The charges that hit Medtronic's bottom line included $275 million for the settlement of lawsuits stemming from its recalled Marquis line of implantable defibrillators, which treat rapid heart rhythms, and a stent patent infringement case by Cordis, a subsidiary of Johnson & Johnson. The Marquis settlement dates back to February 2005, when Medtronic warned of a potential battery shorting problem in various Marquis-brand defibrillators. According to the Wall Street Journal, 11,000 of the machines were surgically removed and replaced with a different device in the U.S. and 2,000 more such removals took place overseas. The Food & Drug Administration (FDA) classified Medtronic’s action as a Class II recall. In a Class II recall, there is either a possibility that the device will cause temporary or reversible health problems, or there is a remote chance that the device will cause serious health problems.
Plaintiffs in the suits against Medtronic argued that the company knew for years that there was a potential for product defects but sold its stock of potentially defective devices and didn’t advise patients that safer devices were available. The company had argued that it fulfilled every obligation in terms of reporting the problem, including seeking and receiving FDA approval in 2003 to implement battery design changes. But despite its claims that it acted properly, Medtronic settled thousands of defective Marquis Defibrillator lawsuits in December.
Medtronic has long been plagued by safety problems surrounding its ICDs and other devices. In April 2004 Medtronic announced that it was recalling its Micro Jewel II Model 7223Cx and the Medtronic GEM DR Model 7271 ICDs after they had been linked to at least four deaths and one injury. Medtronic said at the time that some of the recalled defibrillators failed to charge properly, resulting in the late delivery or no delivery of cardiac shock therapy. In January 2007 the FDA announced that the agency started an investigation looking into accusations by a former Medtronic engineer that the medical-device company didn’t sufficiently test its new Concerto cardiac device for patients with congestive heart failure. The Concerto device is one that can resynchronize the heartbeat of a patient and also provide backup defibrillator capability to save the patient’s life if the heart goes into cardiac arrest.

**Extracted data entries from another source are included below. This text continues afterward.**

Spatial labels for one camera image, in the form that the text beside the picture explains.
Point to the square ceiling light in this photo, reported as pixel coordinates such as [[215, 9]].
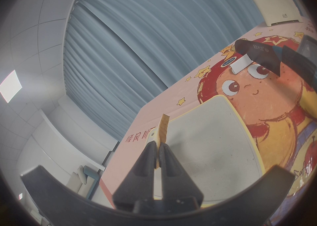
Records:
[[10, 86]]

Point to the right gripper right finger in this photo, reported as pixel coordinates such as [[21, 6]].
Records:
[[175, 180]]

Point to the cutting board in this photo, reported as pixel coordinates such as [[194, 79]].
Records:
[[213, 145]]

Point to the slice of bread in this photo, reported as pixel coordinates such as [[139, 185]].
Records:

In October 2007, Medtronic announced that it was suspending sales of the Sprint Fidelis lead, a vital component in its implantable defibrillators. According to Medtronic, the Sprint Fidelis lead, a wire that connects the Medtronic defibrillator to the heart, could fracture inside a patient’s blood vessel, delivering a massive electrical jolt. This malfunction can cause extreme pain, or in the worse case scenario, it can be fatal. At least 5 deaths have already been linked to a malfunctioning Sprint Fidelis lead used with an implantable Medtronic defibrillator.